[Start of section]

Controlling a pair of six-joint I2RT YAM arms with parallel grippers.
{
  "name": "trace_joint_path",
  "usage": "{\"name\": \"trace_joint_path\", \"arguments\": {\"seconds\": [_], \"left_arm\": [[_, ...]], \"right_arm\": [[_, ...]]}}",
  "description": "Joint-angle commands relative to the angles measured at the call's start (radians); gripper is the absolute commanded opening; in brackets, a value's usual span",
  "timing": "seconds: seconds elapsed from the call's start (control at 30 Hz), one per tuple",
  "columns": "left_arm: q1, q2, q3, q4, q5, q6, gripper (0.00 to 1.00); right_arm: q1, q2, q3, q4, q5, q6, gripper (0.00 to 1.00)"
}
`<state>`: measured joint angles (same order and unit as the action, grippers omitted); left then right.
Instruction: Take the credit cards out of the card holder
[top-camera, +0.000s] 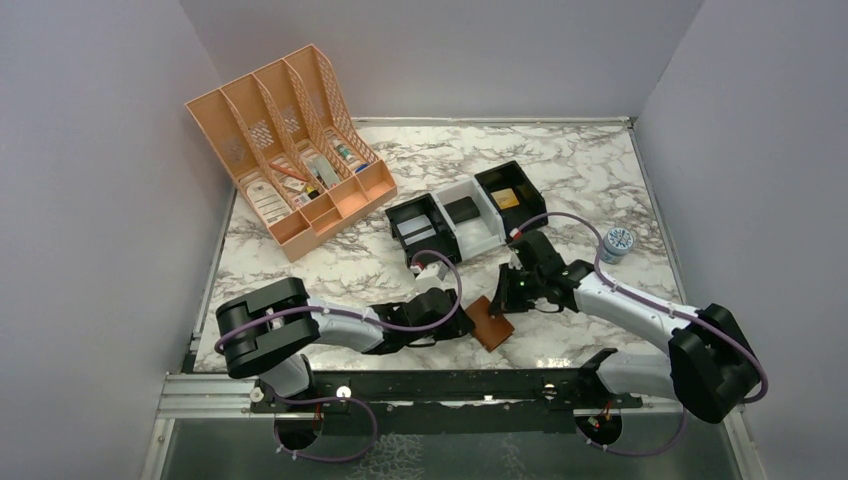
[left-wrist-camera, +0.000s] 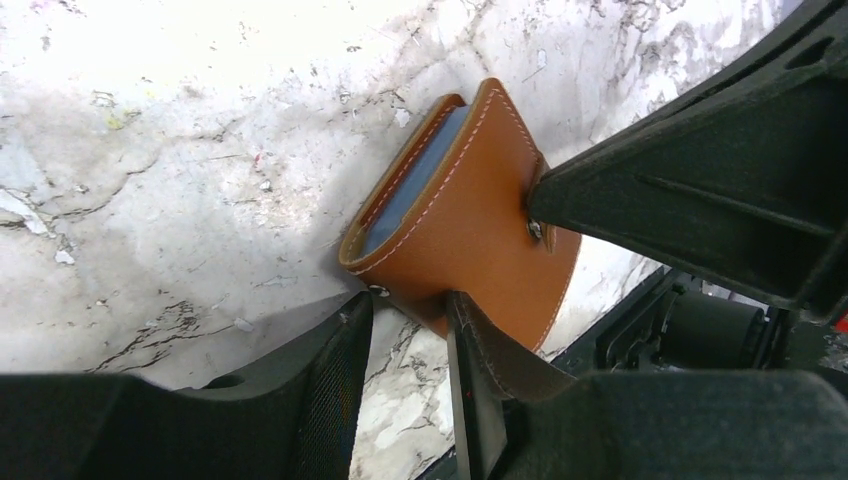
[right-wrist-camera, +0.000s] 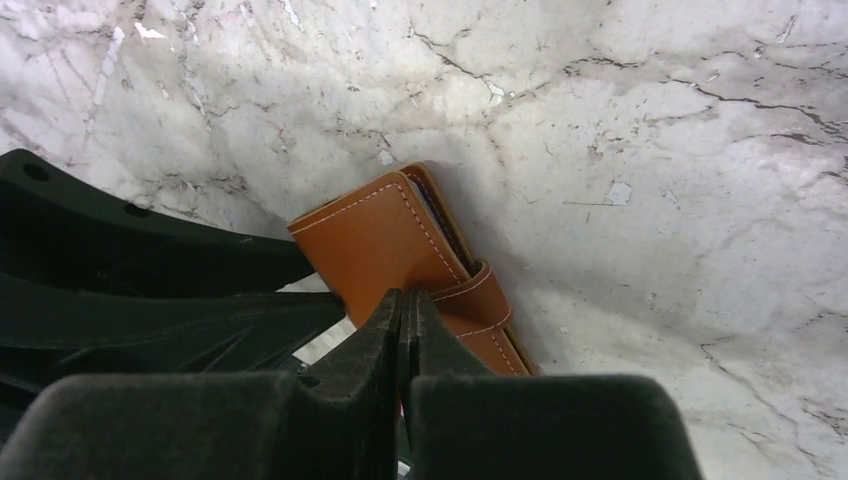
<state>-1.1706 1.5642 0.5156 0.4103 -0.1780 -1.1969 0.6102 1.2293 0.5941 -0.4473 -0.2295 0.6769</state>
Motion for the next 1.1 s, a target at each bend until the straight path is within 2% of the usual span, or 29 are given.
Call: {"name": "trace_joint_path", "arguments": {"seconds": [0.0, 0.13, 0.37, 0.47, 0.57, 0.67, 0.73, 1.07], "left_arm": [[-0.001, 0.025, 0.012, -0.205, -0.103, 0.03, 0.37], [0.003, 0.013, 0.027, -0.233, -0.129, 0.037, 0.38], [0.027, -0.026, 0.009, -0.252, -0.151, 0.045, 0.41], [0.03, -0.042, 0.012, -0.24, -0.151, 0.068, 0.44], [0.029, -0.053, 0.021, -0.224, -0.13, 0.097, 0.48], [0.029, -0.067, 0.018, -0.225, -0.131, 0.089, 0.5], [0.03, -0.087, 0.001, -0.231, -0.153, 0.066, 0.5], [0.03, -0.223, -0.05, -0.275, -0.231, 0.044, 0.55]], "right_arm": [[-0.039, -0.033, -0.01, 0.043, -0.121, -0.027, 0.01], [-0.098, -0.027, -0.023, 0.074, -0.26, -0.042, 0.01], [-0.17, -0.04, -0.042, 0.091, -0.361, -0.064, 0.01], [-0.171, -0.033, -0.031, 0.03, -0.267, -0.088, 0.02], [-0.171, -0.033, -0.006, -0.041, -0.184, -0.158, 0.13], [-0.166, -0.069, -0.006, -0.035, -0.193, -0.162, 0.27], [-0.149, -0.074, 0.015, -0.062, -0.155, -0.172, 0.32], [0.072, 0.056, 0.141, -0.19, 0.195, -0.115, 0.34]]}}
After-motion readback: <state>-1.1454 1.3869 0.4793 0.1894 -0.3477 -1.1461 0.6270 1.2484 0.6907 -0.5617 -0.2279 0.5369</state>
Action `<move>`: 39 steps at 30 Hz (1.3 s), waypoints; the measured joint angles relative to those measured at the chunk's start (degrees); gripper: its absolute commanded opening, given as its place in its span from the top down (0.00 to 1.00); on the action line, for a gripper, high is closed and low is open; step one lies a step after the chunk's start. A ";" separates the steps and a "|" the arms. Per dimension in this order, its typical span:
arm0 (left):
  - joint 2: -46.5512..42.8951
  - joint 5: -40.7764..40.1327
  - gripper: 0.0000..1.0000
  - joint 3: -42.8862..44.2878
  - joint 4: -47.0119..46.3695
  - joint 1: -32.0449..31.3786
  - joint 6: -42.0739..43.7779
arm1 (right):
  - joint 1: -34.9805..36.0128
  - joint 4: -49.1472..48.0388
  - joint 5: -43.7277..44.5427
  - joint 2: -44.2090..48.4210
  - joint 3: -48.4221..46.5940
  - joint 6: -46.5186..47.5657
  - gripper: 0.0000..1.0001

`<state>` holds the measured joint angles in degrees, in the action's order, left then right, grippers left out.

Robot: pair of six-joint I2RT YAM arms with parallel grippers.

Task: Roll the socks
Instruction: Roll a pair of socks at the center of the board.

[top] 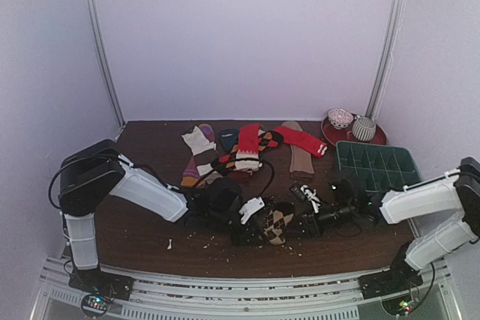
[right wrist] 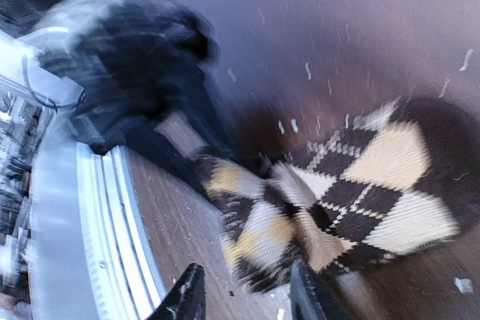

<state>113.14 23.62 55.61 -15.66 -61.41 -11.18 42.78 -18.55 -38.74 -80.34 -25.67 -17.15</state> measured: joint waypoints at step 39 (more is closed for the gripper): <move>5.20 10.78 1.00 7.98 8.90 4.02 -7.08 | 10.91 -21.00 21.90 -9.53 4.39 16.61 0.86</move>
<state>118.34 34.39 63.59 -6.76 -57.39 -18.26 53.69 -39.55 -16.84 -89.86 -21.28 -0.54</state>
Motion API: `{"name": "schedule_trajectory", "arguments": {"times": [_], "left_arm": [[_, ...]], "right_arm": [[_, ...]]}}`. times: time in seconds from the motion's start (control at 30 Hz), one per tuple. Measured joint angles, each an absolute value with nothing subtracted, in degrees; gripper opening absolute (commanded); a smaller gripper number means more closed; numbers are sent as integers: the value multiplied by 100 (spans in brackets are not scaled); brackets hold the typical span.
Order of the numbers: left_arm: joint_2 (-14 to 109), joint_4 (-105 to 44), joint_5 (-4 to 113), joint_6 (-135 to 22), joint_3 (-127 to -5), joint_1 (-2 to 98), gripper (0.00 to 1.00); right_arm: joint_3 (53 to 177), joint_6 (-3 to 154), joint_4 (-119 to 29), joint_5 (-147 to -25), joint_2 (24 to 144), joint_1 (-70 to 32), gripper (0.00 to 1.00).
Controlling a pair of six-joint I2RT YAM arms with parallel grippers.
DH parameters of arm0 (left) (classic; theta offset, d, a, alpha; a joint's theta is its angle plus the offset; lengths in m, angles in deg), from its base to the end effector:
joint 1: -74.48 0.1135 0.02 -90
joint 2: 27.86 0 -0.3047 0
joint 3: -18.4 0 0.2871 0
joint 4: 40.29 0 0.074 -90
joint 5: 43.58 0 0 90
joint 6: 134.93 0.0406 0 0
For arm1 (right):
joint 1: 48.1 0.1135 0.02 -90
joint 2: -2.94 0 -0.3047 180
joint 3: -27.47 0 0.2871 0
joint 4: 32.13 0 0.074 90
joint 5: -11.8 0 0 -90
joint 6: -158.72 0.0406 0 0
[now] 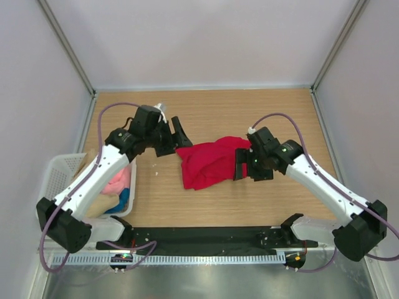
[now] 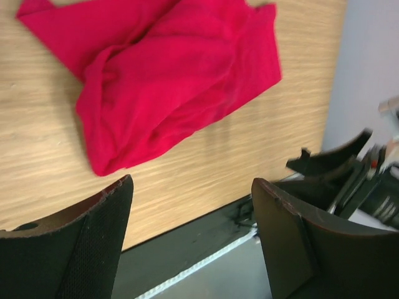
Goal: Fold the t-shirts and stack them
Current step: Move the tshirt to the center of the board, then flatten the tshirt out
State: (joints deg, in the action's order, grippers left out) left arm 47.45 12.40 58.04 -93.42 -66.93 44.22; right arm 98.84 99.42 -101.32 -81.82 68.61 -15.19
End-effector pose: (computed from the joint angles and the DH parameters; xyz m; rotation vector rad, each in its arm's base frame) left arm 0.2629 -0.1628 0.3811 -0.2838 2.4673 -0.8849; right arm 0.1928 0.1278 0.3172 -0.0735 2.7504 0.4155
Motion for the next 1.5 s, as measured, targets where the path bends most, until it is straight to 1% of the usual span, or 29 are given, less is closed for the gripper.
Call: {"name": "schedule_trajectory", "arguments": {"times": [0.17,0.27,0.43,0.47,0.53,0.57,0.67,0.83,0.9,0.93,1.0,1.03,1.07,1.1,1.13,1.2,1.23,1.27,1.3,1.33,1.37,1.4,1.5], "left_arm": [[4098,1377,5769,-9047,-5852,4422,77],[4092,1286,5898,-9060,-5240,4422,76],[4867,1034,5989,-9003,-4683,4418,78],[5031,999,5989,-8972,-4656,4418,78],[5346,903,5998,-8916,-4654,4418,77],[5488,811,6007,-8896,-4654,4418,77],[5820,569,6068,-8835,-4656,4427,74],[6336,164,6289,-8806,-4709,4475,69],[6509,27,6381,-8806,-4715,4508,63],[6585,-39,6433,-8813,-4715,4540,61],[6692,-159,6518,-8817,-4715,4604,54],[6743,-223,6562,-8819,-4715,4641,50],[6786,-279,6601,-8824,-4715,4676,43],[6830,-338,6641,-8839,-4715,4709,38],[6863,-389,6678,-8830,-4715,4733,34],[6918,-461,6752,-8782,-4748,4772,9],[6918,-481,6754,-8813,-4763,4785,9],[6924,-487,6767,-8784,-4812,4794,0],[6924,-487,6776,-8791,-4860,4798,0],[6924,-487,6789,-8782,-4925,4800,0],[6924,-481,6791,-8782,-4993,4800,0],[6907,-476,6789,-8778,-5069,4803,0],[6701,-397,6757,-8773,-5185,4809,0]], "right_arm": [[9770,10121,-9413,-8466,7629,-1517,88],[9661,10561,-8897,-8495,8072,-1508,88],[9421,11256,-7992,-8499,8776,-1504,85],[9399,11369,-7846,-8506,8892,-1504,81],[9381,11616,-7592,-8501,9091,-1495,79],[9381,11745,-7483,-8488,9165,-1493,76],[9364,12062,-7236,-8390,9231,-1482,71],[9351,12359,-6943,-8267,9322,-1482,70],[9351,12440,-6880,-8239,9456,-1482,70],[9351,12462,-6851,-8224,9526,-1482,68],[9351,12480,-6812,-8200,9642,-1482,62],[9351,12484,-6797,-8180,9696,-1482,53],[9351,12464,-6792,-8167,9740,-1482,48],[9351,12467,-6797,-8141,9762,-1482,44],[9351,12469,-6803,-8125,9771,-1482,43],[9375,12429,-6836,-8047,9771,-1482,42],[9405,12410,-6886,-8010,9771,-1482,41],[9466,12373,-6989,-7946,9771,-1482,40],[9530,12311,-7066,-7881,9768,-1482,38],[9593,12261,-7157,-7826,9766,-1482,22],[9663,12137,-7262,-7760,9742,-1482,10],[9724,12067,-7378,-7697,9701,-1482,1],[9890,11804,-7702,-7564,9510,-1482,1]]}}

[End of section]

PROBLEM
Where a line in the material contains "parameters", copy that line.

RESPONSE TO THIS TASK
DH parameters of arm0 (left) (classic; theta offset, d, a, alpha; a joint's theta is its angle plus the offset; lengths in m, angles in deg), from its base to the end effector:
End-effector pose: (computed from the joint angles and the DH parameters; xyz m; rotation vector rad, each in its arm's base frame) left arm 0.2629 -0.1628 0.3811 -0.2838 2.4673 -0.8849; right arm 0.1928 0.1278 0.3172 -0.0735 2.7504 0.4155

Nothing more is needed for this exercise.